* TASK DIRECTIONS: Only an exact repetition is needed: the lines from the start of the listing below through the line that contains "--target robot base", pictures omitted.

* INPUT RECORDS:
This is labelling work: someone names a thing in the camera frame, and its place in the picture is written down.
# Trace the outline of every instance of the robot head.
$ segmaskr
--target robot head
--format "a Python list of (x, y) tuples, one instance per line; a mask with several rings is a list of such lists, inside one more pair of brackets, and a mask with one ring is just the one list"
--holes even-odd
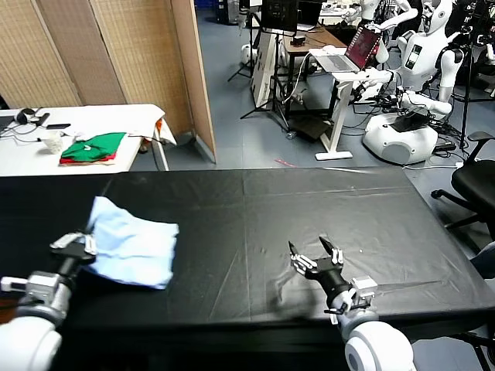
[(432, 0), (423, 6), (423, 26), (427, 35), (444, 30), (452, 14), (452, 0)]

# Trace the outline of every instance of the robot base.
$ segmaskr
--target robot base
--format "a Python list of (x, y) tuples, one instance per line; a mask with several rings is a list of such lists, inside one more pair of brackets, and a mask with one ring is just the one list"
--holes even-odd
[(391, 124), (397, 114), (381, 114), (370, 119), (363, 144), (377, 157), (398, 165), (415, 164), (428, 159), (435, 149), (438, 133), (424, 126), (411, 131), (396, 131)]

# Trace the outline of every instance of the black headphones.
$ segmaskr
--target black headphones
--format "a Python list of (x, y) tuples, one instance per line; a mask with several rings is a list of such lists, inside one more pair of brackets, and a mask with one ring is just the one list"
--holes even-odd
[(31, 108), (23, 108), (21, 111), (15, 116), (15, 122), (19, 125), (26, 125), (26, 124), (34, 124), (36, 126), (40, 126), (42, 123), (40, 123), (40, 118), (36, 116), (36, 112)]

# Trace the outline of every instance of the white table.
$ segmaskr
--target white table
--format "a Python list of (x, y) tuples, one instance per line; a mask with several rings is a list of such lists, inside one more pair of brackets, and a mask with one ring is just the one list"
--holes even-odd
[[(311, 49), (310, 52), (317, 53), (314, 49)], [(332, 75), (335, 79), (338, 101), (333, 109), (332, 123), (328, 122), (329, 125), (333, 126), (330, 138), (328, 138), (326, 133), (323, 133), (319, 138), (326, 150), (325, 152), (315, 154), (315, 158), (319, 161), (353, 157), (353, 154), (350, 151), (337, 151), (337, 145), (339, 144), (343, 123), (346, 120), (347, 111), (349, 109), (350, 95), (352, 93), (353, 84), (355, 81), (364, 82), (383, 78), (383, 74), (376, 69), (366, 69), (358, 73), (334, 72)]]
[[(19, 110), (0, 111), (0, 116), (15, 116)], [(49, 124), (70, 124), (62, 130), (69, 136), (63, 137), (63, 150), (73, 143), (73, 136), (85, 134), (95, 136), (111, 132), (127, 133), (118, 147), (112, 165), (71, 165), (60, 166), (60, 154), (52, 154), (42, 142), (24, 143), (15, 138), (0, 137), (0, 176), (24, 175), (71, 175), (71, 174), (107, 174), (128, 172), (138, 153), (142, 138), (164, 138), (174, 141), (165, 120), (164, 112), (153, 104), (126, 104), (114, 106), (84, 106), (43, 108), (36, 115), (50, 113), (43, 126)], [(162, 130), (156, 129), (156, 122), (162, 119)], [(31, 131), (35, 126), (27, 124), (16, 128), (18, 132)], [(4, 135), (16, 135), (23, 141), (35, 141), (46, 129), (37, 128), (30, 134), (17, 135), (13, 131)], [(168, 165), (159, 146), (163, 167)]]

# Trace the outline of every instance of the phone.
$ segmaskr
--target phone
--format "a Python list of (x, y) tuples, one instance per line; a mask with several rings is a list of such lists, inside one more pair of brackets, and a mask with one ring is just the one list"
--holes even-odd
[(46, 126), (46, 130), (60, 130), (66, 129), (70, 126), (70, 124), (51, 124)]

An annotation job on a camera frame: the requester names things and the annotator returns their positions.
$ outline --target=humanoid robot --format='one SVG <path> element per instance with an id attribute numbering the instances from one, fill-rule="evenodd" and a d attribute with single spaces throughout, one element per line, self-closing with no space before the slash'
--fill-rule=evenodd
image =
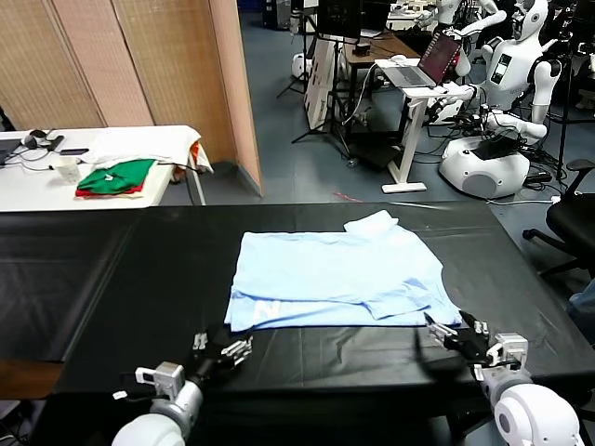
<path id="1" fill-rule="evenodd" d="M 479 122 L 482 130 L 493 131 L 498 138 L 512 134 L 524 145 L 532 145 L 548 132 L 543 125 L 551 94 L 560 78 L 562 65 L 556 59 L 545 60 L 539 31 L 548 15 L 547 0 L 524 0 L 513 15 L 514 38 L 495 38 L 482 48 L 487 63 L 487 77 L 480 85 L 470 85 L 461 99 L 478 98 L 483 105 Z M 535 87 L 531 121 L 510 113 L 515 99 Z M 503 153 L 486 147 L 484 137 L 461 138 L 446 147 L 440 173 L 457 189 L 481 198 L 498 198 L 521 189 L 529 172 L 529 160 L 517 151 Z"/>

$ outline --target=tripod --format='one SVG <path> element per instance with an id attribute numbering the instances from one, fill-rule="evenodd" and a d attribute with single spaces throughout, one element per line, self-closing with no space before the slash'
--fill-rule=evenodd
<path id="1" fill-rule="evenodd" d="M 337 95 L 338 95 L 338 56 L 340 53 L 338 44 L 339 44 L 339 41 L 335 41 L 334 52 L 333 52 L 334 64 L 335 64 L 333 67 L 333 88 L 332 88 L 331 92 L 329 93 L 329 95 L 331 96 L 330 117 L 327 118 L 326 120 L 324 120 L 324 122 L 322 124 L 317 125 L 312 130 L 308 130 L 306 133 L 304 133 L 300 137 L 297 137 L 296 139 L 291 141 L 291 143 L 296 144 L 296 143 L 300 142 L 303 138 L 305 138 L 309 135 L 330 135 L 330 136 L 334 137 L 340 143 L 341 148 L 339 148 L 337 145 L 335 145 L 335 149 L 339 152 L 341 157 L 349 159 L 350 158 L 350 150 L 349 150 L 349 147 L 347 146 L 347 142 L 345 141 L 345 138 L 343 137 L 343 134 L 341 133 L 340 125 L 337 122 L 337 118 L 335 116 L 335 109 L 337 108 L 337 103 L 338 103 L 338 100 L 337 100 Z M 323 131 L 322 128 L 327 124 L 330 124 L 328 131 Z"/>
<path id="2" fill-rule="evenodd" d="M 303 70 L 302 73 L 299 74 L 298 77 L 293 77 L 293 79 L 291 80 L 291 82 L 289 83 L 288 86 L 286 86 L 281 93 L 279 93 L 277 95 L 277 99 L 280 98 L 282 95 L 284 95 L 287 91 L 295 91 L 296 93 L 299 93 L 301 95 L 305 95 L 306 94 L 306 90 L 308 89 L 308 81 L 310 80 L 310 76 L 308 75 L 308 58 L 310 56 L 311 59 L 311 55 L 310 55 L 310 51 L 307 49 L 308 46 L 308 42 L 307 42 L 307 36 L 308 36 L 308 30 L 307 28 L 307 24 L 312 25 L 312 27 L 314 27 L 314 23 L 311 19 L 311 17 L 309 15 L 307 15 L 306 11 L 301 11 L 301 21 L 299 26 L 301 27 L 301 35 L 302 35 L 302 51 L 303 51 L 303 55 L 304 55 L 304 65 L 303 65 Z M 316 38 L 314 37 L 314 41 L 311 44 L 311 49 L 314 47 L 316 42 Z M 302 90 L 297 90 L 296 88 L 294 88 L 294 84 L 296 84 L 297 82 L 301 82 L 302 83 Z"/>

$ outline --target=black table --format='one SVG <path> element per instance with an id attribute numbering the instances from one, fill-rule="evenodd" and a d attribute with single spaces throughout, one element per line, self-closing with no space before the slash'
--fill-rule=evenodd
<path id="1" fill-rule="evenodd" d="M 455 304 L 488 320 L 494 332 L 529 340 L 527 367 L 536 382 L 562 392 L 591 387 L 595 354 L 483 203 L 153 208 L 130 212 L 136 220 L 126 249 L 65 365 L 38 438 L 73 430 L 73 420 L 60 426 L 55 416 L 67 408 L 109 415 L 113 428 L 117 410 L 108 395 L 121 388 L 121 372 L 184 361 L 197 329 L 223 320 L 245 231 L 336 231 L 380 209 L 397 216 L 441 259 Z M 130 227 L 128 213 L 110 216 L 109 225 L 122 220 Z M 238 426 L 255 419 L 320 421 L 340 413 L 346 422 L 378 411 L 445 414 L 456 401 L 482 400 L 470 375 L 439 386 L 422 373 L 412 349 L 414 331 L 257 332 L 241 373 L 209 394 L 205 419 Z M 427 357 L 443 355 L 429 339 L 424 346 Z"/>
<path id="2" fill-rule="evenodd" d="M 0 214 L 0 360 L 65 358 L 138 217 Z"/>

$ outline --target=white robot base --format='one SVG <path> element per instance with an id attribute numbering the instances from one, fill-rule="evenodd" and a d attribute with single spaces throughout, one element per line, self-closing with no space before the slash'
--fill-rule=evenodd
<path id="1" fill-rule="evenodd" d="M 473 153 L 481 141 L 482 137 L 461 138 L 446 146 L 439 169 L 444 179 L 479 198 L 500 198 L 518 192 L 529 173 L 529 160 L 520 153 L 482 160 Z"/>

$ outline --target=wall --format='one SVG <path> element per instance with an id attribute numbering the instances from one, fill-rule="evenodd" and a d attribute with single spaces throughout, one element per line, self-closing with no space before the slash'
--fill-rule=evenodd
<path id="1" fill-rule="evenodd" d="M 207 0 L 112 0 L 158 125 L 197 129 L 212 163 L 235 160 Z"/>
<path id="2" fill-rule="evenodd" d="M 0 104 L 17 129 L 103 125 L 44 1 L 4 0 L 0 41 Z"/>
<path id="3" fill-rule="evenodd" d="M 242 31 L 235 0 L 209 0 L 238 163 L 263 195 Z"/>
<path id="4" fill-rule="evenodd" d="M 53 0 L 53 5 L 105 124 L 153 125 L 112 3 Z"/>

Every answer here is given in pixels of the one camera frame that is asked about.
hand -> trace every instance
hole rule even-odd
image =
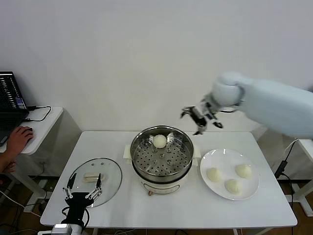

* WRITTEN RESPONSE:
This is labelling work: someone names a thing in the camera frame, and its place in the picture is written down.
# Trace the outline of every instance of the robot head.
$ segmaskr
--target robot head
--format "a Python list of (x, y) tuples, one instance per line; a mask with several rings is a list of such lists, inside one more pair of brackets, and a mask with one ring is just the one list"
--holes even-odd
[(432, 0), (423, 6), (423, 26), (427, 35), (444, 30), (452, 14), (452, 0)]

# Trace the outline of every instance of the robot base.
$ segmaskr
--target robot base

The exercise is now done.